Why Budget Alignment is Critical (for Hospital Data Archiving)

In the ever growing world of healthcare, big data is very important to protect and access. But some hospitals and health systems often underestimate and/or under budget for their data storage and archiving plans leading to costly mistakes and greater challenges down the road. While cost is essential and time is critical, there should be no shortcuts in selecting a data archiving strategy for your hospital’s data system. Having a carefully thought out budget and clear timeline should be the first step in your data archiving journey. Dr. Shelly Disser, Vice President of Innovation and Collaboration at MediQuant, the leading innovator and provider of enterprise-active archiving solutions to hospitals and health systems, shares an informative article at HIT Consultant on why budget alignment is critical for stakeholders to consider in a hospital’s data archiving plan.
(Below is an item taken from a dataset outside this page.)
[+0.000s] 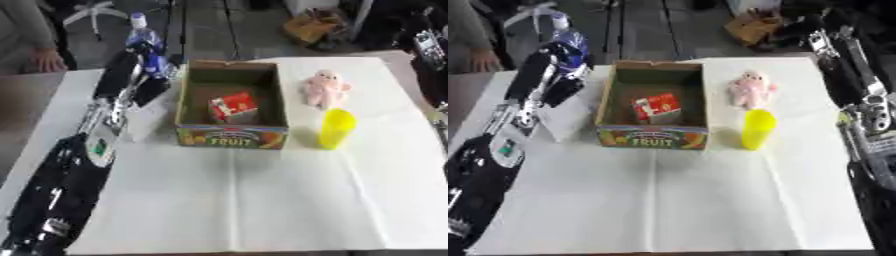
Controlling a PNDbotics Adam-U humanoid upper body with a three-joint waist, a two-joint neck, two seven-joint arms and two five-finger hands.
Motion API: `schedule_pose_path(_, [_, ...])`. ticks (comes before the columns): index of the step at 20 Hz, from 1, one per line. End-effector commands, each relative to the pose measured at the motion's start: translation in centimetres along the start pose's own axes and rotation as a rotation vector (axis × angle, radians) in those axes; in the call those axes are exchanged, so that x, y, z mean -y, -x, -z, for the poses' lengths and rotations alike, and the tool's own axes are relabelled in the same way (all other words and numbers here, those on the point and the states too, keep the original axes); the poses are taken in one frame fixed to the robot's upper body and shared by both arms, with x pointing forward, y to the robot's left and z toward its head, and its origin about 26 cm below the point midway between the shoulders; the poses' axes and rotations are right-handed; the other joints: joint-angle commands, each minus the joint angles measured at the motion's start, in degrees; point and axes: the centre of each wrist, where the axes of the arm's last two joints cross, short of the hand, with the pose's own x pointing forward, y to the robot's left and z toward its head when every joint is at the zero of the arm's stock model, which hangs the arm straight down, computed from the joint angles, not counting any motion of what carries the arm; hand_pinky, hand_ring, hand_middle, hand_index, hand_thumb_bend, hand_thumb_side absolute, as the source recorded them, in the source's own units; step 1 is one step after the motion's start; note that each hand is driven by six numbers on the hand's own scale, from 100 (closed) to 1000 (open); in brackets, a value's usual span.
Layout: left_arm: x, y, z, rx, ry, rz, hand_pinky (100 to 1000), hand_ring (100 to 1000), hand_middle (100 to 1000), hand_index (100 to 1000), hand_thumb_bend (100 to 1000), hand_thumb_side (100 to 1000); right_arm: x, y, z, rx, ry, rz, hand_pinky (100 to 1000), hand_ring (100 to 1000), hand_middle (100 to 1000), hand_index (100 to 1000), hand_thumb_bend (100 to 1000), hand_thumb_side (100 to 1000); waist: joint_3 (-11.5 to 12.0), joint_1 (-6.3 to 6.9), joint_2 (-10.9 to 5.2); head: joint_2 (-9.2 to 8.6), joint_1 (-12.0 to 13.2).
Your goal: Pick up objects on the table and place them in the box.
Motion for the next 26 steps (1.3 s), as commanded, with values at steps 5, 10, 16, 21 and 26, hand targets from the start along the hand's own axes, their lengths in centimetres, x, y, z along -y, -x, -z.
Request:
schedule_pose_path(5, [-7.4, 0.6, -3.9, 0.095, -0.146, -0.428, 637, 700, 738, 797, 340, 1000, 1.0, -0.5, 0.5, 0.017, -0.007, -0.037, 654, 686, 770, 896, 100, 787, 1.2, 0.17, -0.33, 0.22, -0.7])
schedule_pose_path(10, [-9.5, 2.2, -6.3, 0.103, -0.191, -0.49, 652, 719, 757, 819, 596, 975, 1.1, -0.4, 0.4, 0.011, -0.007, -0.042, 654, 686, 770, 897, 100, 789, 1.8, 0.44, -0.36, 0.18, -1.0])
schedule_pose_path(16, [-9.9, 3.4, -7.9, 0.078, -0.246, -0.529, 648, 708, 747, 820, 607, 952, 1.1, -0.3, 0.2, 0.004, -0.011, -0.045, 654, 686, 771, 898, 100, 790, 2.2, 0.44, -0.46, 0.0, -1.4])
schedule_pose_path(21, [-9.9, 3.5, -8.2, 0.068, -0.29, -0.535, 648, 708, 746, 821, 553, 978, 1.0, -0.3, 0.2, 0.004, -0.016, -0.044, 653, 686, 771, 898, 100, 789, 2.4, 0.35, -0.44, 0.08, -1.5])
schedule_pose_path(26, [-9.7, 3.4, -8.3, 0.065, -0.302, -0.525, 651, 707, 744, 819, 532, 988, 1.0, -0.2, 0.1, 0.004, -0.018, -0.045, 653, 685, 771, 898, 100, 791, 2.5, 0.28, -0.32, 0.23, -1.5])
From the moment a new electronic health record (EHR) system is selected the data archiving journey begins, says Dr. Disser. She breaks down that at surface glance, the data archiving process involves three main steps: data extraction, data conversion and data migration. What happens in between is so complex, which is where you cannot skimp on costs, time and experience. While there is no “one-size-fits-all” system for data archiving, there are some best practices to follow to have a solid archiving plan. Dr. Disser explains them below:

  1. Establish Long-Term GoalsPrioritize Managing Legacy System Data.  “Start the archiving project along with the EHR transition by setting definite goals and a distinct plan with a tentative go-live date. This can include discontinuing legacy applications, creating a unified archive for all patient data, seamlessly integrating it with the new EHR, ensuring comprehensive record access for clinicians, meeting regulatory storage requirements, expediting medical information requests, and preparing for future data needs and regulations.”
  2. Set a Budget That Matches the Goals. “The budget and goals should account for what each stakeholder needs to do with the data today and in the future. For example, non-discrete data archiving – involving file types such as PDFs and images – is less expensive but has critical limitations. By comparison, discrete data helps with use cases across teams and has the flexibility to allow for future demands. It can ensure success with things like HIM requests and complete compliance with Information Blocking. The wrong archival procedure to meet these needs often leads organizations to revamp and revise later. Beware of automated archiving methods that extract data in one large PDF. These are indeed fast and cheap but do not make crucial information either searchable or useable.”
  3. Create an Archiving Project Team. “Effective planning involves assembling a diverse team of stakeholders for an archiving project, drawing from various departments including clinicians, IT, HIM, legal, finance, and external resources if needed. Subject matter experts play a crucial role in understanding workflow intricacies and aiding in data validation. It’s essential to engage these experts early in the process, before they transition to new systems. This interdisciplinary team structure ensures a comprehensive approach to project oversight, data entry, and database management. However, it also requires careful consideration of the team’s existing commitments and potential external resource requirements, all of which should be factored into the budgeting process to prevent undue disruptions to the project or workflow.”

It is very important to note that is no substitution for experience and methodology when choosing an archiving partner. Again, time and money will be a factor for stakeholders and decision-makers, but having the rightfully experience archiving partner will pay for itself in having a solid and smooth archiving plan. You also should trust that your archiving partner knows what to look for and how to extract your data when it comes to the start of the project. Nothing is more valuable than data for hospitals and any business in fact. There are no shortcuts to securing, accessing and properly storing your data. Dr. Disser concludes that choosing the best archiving partner for collaboration and the alignment of collective objectives among stakeholders will result in optimized patient care while meeting compliance, legal and research needs – now and in the future.